CVE-2026-28788 is a high-severity Authorization Bypass Through User-Controlled Key (CWE-639) vulnerability in Openwebui Open Webui. Its CVSS base score is 7.1 (High).

Operationally, exploitation aligns with the MITRE ATT&CK technique Exploit Public-Facing Application (T1190); ranked at the 5.3th percentile by exploit likelihood (below the median); it is not currently listed in the CISA KEV catalog; a public proof-of-concept is referenced.

This vulnerability is AI-related — categorised as LLM Application Platforms; in the LLM/Generative AI Risks risk domain.

The strongest mitigations our analysis identified are NIST 800-53 AC-3 (Access Enforcement) and AC-6 (Least Privilege).

Deeper analysis

CVE-2026-28788 affects Open WebUI, a self-hosted artificial intelligence platform designed for offline operation. In versions prior to 0.8.6, the vulnerability resides in the `POST /api/v1/retrieval/process/files/batch` endpoint, which allows any authenticated user to overwrite the content of any file by its ID without performing an ownership check. This issue, classified under CWE-639 (Authorization Bypass Through User-Controlled Key), carries a CVSS v3.1 base score of 7.1 (AV:N/AC:L/PR:L/UI:N/S:U/C:N/I:H/A:L), indicating high severity due to network accessibility, low attack complexity, and requirements for low privileges.

An attacker with regular authenticated access can exploit this by first obtaining file UUIDs from a shared knowledge base via the `GET /api/v1/knowledge/{id}/files` endpoint, assuming they have read access. They can then escalate privileges from read-only to write by submitting overwrite requests through the vulnerable batch endpoint. The manipulated file content is subsequently served to the large language model (LLM) via Retrieval-Augmented Generation (RAG), enabling the attacker to control the information presented to other users querying the knowledge base.

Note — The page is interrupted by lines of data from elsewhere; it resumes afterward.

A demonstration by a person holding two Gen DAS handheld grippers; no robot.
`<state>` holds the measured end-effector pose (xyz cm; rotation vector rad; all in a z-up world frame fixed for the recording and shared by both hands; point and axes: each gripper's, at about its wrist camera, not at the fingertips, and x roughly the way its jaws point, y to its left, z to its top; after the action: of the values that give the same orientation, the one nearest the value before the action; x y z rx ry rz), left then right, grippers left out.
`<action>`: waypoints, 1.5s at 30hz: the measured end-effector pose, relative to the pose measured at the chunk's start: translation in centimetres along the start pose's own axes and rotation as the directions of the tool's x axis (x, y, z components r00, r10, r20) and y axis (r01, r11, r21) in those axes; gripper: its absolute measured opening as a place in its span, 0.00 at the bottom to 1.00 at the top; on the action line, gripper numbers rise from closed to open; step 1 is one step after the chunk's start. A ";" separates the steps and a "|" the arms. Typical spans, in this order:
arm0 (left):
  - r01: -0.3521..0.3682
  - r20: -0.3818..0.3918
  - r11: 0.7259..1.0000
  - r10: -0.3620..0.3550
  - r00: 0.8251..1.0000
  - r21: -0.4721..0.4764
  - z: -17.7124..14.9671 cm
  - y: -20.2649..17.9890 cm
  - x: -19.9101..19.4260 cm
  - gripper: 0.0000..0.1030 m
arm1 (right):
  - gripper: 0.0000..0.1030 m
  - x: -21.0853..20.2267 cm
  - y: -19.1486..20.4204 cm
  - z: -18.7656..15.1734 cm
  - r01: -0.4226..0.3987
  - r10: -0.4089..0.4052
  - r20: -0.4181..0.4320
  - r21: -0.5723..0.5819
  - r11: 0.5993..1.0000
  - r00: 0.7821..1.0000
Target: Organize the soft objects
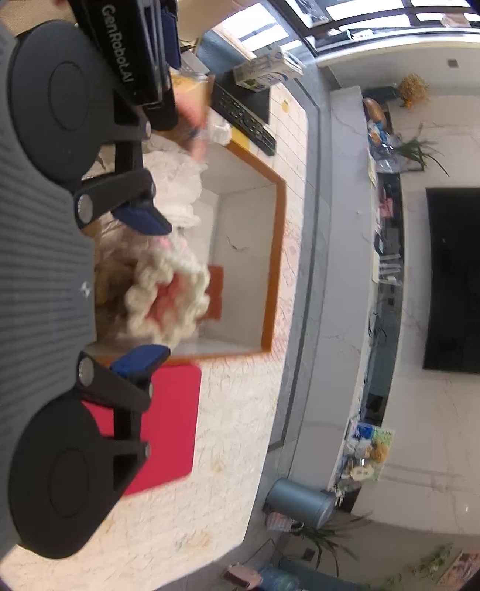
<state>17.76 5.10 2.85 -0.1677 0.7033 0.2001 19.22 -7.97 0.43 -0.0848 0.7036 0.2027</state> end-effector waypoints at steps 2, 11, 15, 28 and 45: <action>-0.007 0.045 1.000 0.007 0.999 -0.005 0.4 0.2 -1.9 0.90 | 0.86 -1.9 -1.4 -0.2 -0.009 0.008 0.031 0.040 0.999 0.999; 0.119 0.233 0.992 -0.125 0.964 0.039 -0.2 -1.0 -11.4 0.90 | 0.95 -10.2 -2.5 -2.8 -0.031 0.031 0.198 -0.006 1.000 0.980; 0.126 0.265 0.983 -0.159 0.951 0.137 -1.5 -2.2 -13.3 0.90 | 0.96 -12.9 -2.0 -4.3 -0.028 0.028 0.315 -0.005 1.000 0.949; 0.092 0.311 0.975 -0.153 0.938 0.204 -4.3 -2.8 -14.6 0.88 | 0.97 -16.4 -1.5 -7.2 -0.090 0.076 0.339 0.027 0.996 0.938; 0.147 0.291 0.970 -0.200 0.936 0.192 -5.6 -1.2 -13.5 0.88 | 0.97 -16.6 -1.0 -8.9 -0.056 0.043 0.320 0.032 0.998 0.946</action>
<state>4.49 1.05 7.57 -0.0353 0.3877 -0.0051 1.42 -12.89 4.43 0.0056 0.3857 0.2436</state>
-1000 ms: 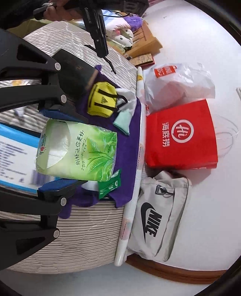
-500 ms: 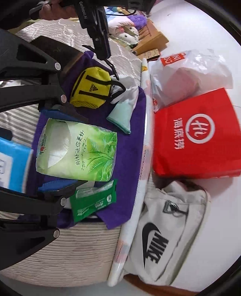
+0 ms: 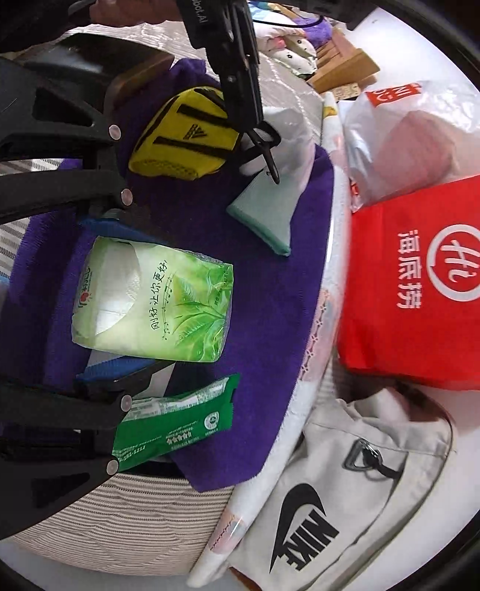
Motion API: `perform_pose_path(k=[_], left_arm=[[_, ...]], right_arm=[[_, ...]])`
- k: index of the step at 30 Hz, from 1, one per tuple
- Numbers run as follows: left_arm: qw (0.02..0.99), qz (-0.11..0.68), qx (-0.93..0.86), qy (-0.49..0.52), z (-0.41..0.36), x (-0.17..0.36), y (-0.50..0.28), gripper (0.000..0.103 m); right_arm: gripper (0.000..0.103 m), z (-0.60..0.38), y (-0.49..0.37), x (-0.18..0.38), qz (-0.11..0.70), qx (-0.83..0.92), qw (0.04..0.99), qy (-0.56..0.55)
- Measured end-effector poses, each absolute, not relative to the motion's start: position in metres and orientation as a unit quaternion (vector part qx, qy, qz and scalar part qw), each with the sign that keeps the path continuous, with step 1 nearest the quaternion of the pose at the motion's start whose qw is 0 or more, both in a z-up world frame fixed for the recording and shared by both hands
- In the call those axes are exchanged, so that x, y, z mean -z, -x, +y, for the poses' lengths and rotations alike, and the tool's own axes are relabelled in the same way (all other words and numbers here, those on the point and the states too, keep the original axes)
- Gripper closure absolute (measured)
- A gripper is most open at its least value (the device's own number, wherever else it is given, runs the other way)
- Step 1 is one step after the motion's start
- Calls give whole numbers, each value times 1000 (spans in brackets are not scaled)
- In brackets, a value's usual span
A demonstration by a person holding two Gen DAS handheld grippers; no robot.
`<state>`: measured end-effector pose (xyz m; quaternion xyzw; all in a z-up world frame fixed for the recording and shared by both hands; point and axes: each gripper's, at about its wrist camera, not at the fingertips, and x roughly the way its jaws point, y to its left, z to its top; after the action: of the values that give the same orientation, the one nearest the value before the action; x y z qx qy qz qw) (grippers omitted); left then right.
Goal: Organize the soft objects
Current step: 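Carry the strap to the towel with the left gripper while the right gripper lowers the tissue pack, then release the strap onto the yellow bag while the right gripper releases the tissue pack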
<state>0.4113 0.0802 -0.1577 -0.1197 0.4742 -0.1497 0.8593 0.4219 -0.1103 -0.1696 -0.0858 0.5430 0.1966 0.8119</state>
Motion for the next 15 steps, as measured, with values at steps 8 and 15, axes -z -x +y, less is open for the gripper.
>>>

The official GitHub security advisory (GHSA-jjp7-g2jw-wh3j) confirms that Open WebUI version 0.8.6 addresses the issue by implementing proper ownership checks in the affected endpoint. Security practitioners should upgrade to at least version 0.8.6 and review access controls for shared knowledge bases.

This vulnerability is particularly relevant in AI/ML environments, as it undermines the integrity of RAG pipelines in self-hosted deployments, potentially leading to prompt injection or misinformation propagation without requiring elevated privileges. No public evidence of real-world exploitation has been reported as of the CVE publication on 2026-03-27.

EU & UK References

Vulnerability details

Open WebUI is a self-hosted artificial intelligence platform designed to operate entirely offline. Prior to version 0.8.6, any authenticated user can overwrite any file's content by ID through the `POST /api/v1/retrieval/process/files/batch` endpoint. The endpoint performs no ownership check, so a…

more

regular user with read access to a shared knowledge base can obtain file UUIDs via `GET /api/v1/knowledge/{id}/files` and then overwrite those files, escalating from read to write. The overwritten content is served to the LLM via RAG, meaning the attacker controls what the model tells other users. Version 0.8.6 patches the issue.

CWE(s)

AI Security AnalysisAI

AI Category
LLM Application Platforms
Risk Domain
LLM/Generative AI Risks
OWASP Top 10 for LLMs 2025
None mapped
Classification Reason
Matched keywords: artificial intelligence, llm, open webui

Related Threats

MITRE ATT&CK Enterprise TechniquesAI

T1190 Exploit Public-Facing Application Initial Access
Adversaries may attempt to exploit a weakness in an Internet-facing host or system to initially access a network.
T1565.001 Stored Data Manipulation Impact
Adversaries may insert, delete, or manipulate data at rest in order to influence external outcomes or hide activity, thus threatening the integrity of the data.
Why these techniques?

The authorization bypass in the public web API endpoint (POST /api/v1/retrieval/process/files/batch) directly enables exploitation of a public-facing application (T1190) to perform unauthorized overwrite of stored knowledge-base files (T1565.001), allowing tainted content to be served via RAG.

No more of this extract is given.